The crowd reached another fever pitch when Spektor launched into “You’ve Got Time,” which is the theme song from “Orange Is the New Black.” The show’s creator, Jenji Kohan, personally asked Spektor to write the theme. Several happy fans were screaming along to the repeated line “And you’ve got time.”

Spektor had only two complaints all night. The first one was to scold herself for eating too much food before the show, because “Portland is one of the most delicious cities in the world.”

She also asked people to keep it down during the show, with a gentle reminder to those talking that their friends might want to hear the song better. That’s a problem with general admission shows, especially in the front half of the house at the State Theatre.
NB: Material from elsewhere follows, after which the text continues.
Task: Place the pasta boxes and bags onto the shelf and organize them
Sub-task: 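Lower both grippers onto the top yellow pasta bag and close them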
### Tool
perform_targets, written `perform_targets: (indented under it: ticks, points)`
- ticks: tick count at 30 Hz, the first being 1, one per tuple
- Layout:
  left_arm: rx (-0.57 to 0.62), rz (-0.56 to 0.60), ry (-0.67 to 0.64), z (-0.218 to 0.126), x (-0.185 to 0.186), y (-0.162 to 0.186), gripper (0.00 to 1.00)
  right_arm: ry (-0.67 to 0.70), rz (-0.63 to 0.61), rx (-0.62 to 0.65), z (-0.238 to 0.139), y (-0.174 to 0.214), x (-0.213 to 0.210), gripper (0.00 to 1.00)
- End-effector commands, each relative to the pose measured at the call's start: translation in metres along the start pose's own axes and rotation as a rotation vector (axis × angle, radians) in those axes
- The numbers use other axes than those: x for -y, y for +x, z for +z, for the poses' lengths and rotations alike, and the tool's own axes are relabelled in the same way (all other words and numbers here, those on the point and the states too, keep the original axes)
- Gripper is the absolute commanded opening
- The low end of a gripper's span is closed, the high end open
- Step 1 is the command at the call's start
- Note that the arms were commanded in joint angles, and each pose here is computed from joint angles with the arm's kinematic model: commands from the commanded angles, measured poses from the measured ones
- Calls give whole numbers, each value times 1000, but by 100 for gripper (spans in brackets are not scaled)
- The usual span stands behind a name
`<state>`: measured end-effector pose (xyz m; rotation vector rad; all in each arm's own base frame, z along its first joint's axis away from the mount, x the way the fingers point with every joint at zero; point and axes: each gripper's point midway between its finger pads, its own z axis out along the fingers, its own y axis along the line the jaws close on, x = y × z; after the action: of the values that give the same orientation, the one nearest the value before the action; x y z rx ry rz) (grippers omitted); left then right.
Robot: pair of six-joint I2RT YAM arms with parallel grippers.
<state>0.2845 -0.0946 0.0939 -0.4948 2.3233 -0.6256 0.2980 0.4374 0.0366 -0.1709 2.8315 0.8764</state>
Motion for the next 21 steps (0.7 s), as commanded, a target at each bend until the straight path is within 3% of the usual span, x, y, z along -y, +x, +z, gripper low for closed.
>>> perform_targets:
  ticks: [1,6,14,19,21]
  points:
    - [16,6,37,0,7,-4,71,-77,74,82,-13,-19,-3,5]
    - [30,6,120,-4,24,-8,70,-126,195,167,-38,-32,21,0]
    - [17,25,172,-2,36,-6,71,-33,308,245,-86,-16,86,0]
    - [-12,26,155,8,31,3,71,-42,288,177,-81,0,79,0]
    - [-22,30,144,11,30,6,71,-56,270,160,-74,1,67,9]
A seated show would have lent itself to a more immersive listening experience, especially during slower tunes, but this is no reflection on Spektor, who was gracious and delivered a stunning performance.

Spektor closed out the show solo on her piano with “Samson” from “Begin to Hope.” The crowd swooned and rightfully so, and Spektor’s voice filled every corner of the theater: “You are my sweetest downfall/ I loved you first, I loved you first/ Beneath the stars came fallin’ on our heads/ But they’re just old light, they’re just old light.”